Die nächsten sechs Monate werden für Webb eine Reihe sorgfältiger Manöver beinhalten – einige automatisiert, andere manuell –, die die Nerven aller Beteiligten auf die Probe stellen. Die NASA ist es gewohnt, starre Hardware einzusetzen, keine schlaffen Apparate wie Webbs Sonnenschild, die sich vollständig ausdehnen müssen, damit das Teleskop auf sehr eisige Temperaturen abkühlen kann. Die Instrumente der Sternwarte haben ohne Sonnenblende keine Chance, können sich aber auch beim Öffnen der Haube verhaken. Ingenieure haben Jahre damit verbracht, alle möglichen Notfallpläne zu entwickeln, einschließlich des Herumhängens des Observatoriums, wenn etwas stecken bleibt und einen Ruck braucht. „Du überzeugst dich selbst davon Hey, ich habe alles Menschenmögliche getan“, sagte mir Mike Menzel, leitender Systemingenieur der Webb-Mission bei der NASA, Anfang dieses Monats. „Da ist viel von schlimmen Dingen, die passieren können. Aber all die Dinge, die ich planen könnte, habe ich geplant.“ Wenn eines dieser schlimmen Dinge passiert und es selbst mit dem perfekten Shimmy nicht behoben werden kann, könnten jahrelange Arbeit im Handumdrehen zunichte gemacht werden.

Im Gegensatz zu Hubble wurde Webb nicht für zukünftige Reparaturmissionen entwickelt. Astronauten können nicht nach Webb fliegen, um Korrekturen vorzunehmen, wie sie es viermal für das andere Teleskop getan haben. Wenn dem Observatorium in mehr als 10 Jahren der Treibstoff ausgeht, endet seine Überwachung des Universums. Zukünftige Roboter-Raumschiffe könnten sich theoretisch an Webb anschmiegen, seinen Tankdeckel öffnen und ihn auftanken.

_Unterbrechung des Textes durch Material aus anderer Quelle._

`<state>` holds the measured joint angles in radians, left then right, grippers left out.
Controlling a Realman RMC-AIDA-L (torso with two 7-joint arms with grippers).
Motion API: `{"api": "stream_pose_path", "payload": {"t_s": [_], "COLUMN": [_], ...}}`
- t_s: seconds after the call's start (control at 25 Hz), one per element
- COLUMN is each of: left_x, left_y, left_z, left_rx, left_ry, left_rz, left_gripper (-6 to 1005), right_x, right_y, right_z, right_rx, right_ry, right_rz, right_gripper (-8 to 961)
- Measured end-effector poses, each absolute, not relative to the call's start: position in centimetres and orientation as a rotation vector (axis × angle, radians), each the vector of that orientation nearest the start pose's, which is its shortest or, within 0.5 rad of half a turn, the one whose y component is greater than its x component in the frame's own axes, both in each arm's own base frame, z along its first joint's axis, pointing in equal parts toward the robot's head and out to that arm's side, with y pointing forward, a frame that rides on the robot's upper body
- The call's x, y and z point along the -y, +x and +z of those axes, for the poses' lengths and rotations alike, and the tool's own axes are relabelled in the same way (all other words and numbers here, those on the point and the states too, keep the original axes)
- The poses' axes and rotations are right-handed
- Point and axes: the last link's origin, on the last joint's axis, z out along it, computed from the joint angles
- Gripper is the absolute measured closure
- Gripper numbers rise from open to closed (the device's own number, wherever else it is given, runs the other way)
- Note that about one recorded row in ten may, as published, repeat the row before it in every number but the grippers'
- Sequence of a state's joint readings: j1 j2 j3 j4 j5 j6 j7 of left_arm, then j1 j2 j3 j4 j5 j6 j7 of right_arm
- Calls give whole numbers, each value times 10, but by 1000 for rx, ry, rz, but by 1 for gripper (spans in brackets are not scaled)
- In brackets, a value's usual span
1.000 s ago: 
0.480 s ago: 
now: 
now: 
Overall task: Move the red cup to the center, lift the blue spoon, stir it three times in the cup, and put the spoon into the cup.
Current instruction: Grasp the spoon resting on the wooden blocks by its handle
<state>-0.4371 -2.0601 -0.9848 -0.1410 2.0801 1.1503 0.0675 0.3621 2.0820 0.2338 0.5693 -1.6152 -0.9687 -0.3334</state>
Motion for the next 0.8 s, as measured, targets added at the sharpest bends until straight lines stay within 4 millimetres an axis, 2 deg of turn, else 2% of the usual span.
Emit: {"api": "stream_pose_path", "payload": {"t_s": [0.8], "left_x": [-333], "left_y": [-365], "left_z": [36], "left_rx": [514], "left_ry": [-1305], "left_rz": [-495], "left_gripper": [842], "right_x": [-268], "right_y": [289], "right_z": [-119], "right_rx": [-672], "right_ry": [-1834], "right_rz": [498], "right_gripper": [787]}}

Thomas Zurbuchen, stellvertretender Administrator der NASA für Wissenschaftsmissionen, erklärte gestern zum ersten Mal öffentlich, dass die Agentur Ressourcen aufwenden wird, wenn Webb funktioniert, um diese Zukunft zu erreichen. “Ich werde alle Anstrengungen unternehmen, um diese Technologie zu entwickeln”, sagte Zurbuchen. Aber „Ich werde nicht anfangen, Geld hineinzustecken, bevor wir da sind“, sagte er mir.

Webb war eine der teuersten und am meisten verzögerten Missionen in der Weltraumgeschichte. Einige Elemente des Observatoriums sind seit einem Jahrzehnt fertig. Ein so riesiges Projekt ist voll von Menschen mit eigenem Fachwissen, deren Beiträge im Laufe der Zeit an Ort und Stelle stecken. Wer ist gerade am nervösesten vor der Mission? Ist es die Astronomin, die mehr als 25 Jahre gewartet hat, um Webb für seine Forschung zu nutzen, oder die Astronomin, die vor 25 Jahren geboren wurde und jetzt ihre Karriere darauf setzt? Die Person, die vor einem Jahrzehnt ein Instrument gebaut hat, oder der letzte Techniker, der dem Observatorium vor dem Start den letzten Schliff verpasst hat? All dies wahrscheinlich.

Die Leute, deren Aufgabe es war, heute Webb zu starten, sind sicherlich erleichtert und können ihre Tradition, die großen Momente zu feiern, fortsetzen. Es gibt einen Raum am Weltraumbahnhof mit Regalen mit Dutzenden von Champagnerkorken von jedem erfolgreichen Start, gelegentlich mit Wasserflaschenverschlüssen durchsetzt – das Zeichen eines gescheiterten Starts, der bedeutet, dass es Zeit ist, wieder an die Arbeit zu gehen, Julio Aprea, eine Europäische Weltraumorganisation Ingenieur, der an Ariane-Raketen arbeitet, sagte mir.

Ein paar Tage vor dem Start war Mark McCaughrean, der dem Projekt vor 23 Jahren beigetreten war und aus den Niederlanden nach Kourou gereist war, fast ungläubig, dass das Teleskop endlich einsatzbereit war. “Ich denke, irgendwann erwartet man fast nicht, dass es passiert”, sagte mir McCaughrean, ein leitender Berater der Europäischen Weltraumorganisation, Anfang dieser Woche, als wir uns am Weltraumbahnhof trafen. Die Astronomie-Gemeinde muss sich nun auf eine seltsame neue Realität einstellen, in der Webb nicht auf der Erde festsitzt, sondern endlich im Weltraum existiert. Mit jedem erfolgreichen Schritt, jedem Ausatmen nach einem reibungslosen Einsatz kommen die Wissenschaftler der tatsächlichen Nutzung dieses leistungsstarken Werkzeugs näher. „Wir wussten immer, dass dieses Projekt ein riskantes Unterfangen sein würde“, sagte NASA-Administrator Bill Nelson Anfang dieser Woche gegenüber Reportern. „Aber wenn man eine große Belohnung will, muss man normalerweise ein großes Risiko eingehen.“ Wir können durch Webbs Blick auf den Kosmos von allem ein bisschen lernen – oder gar nichts.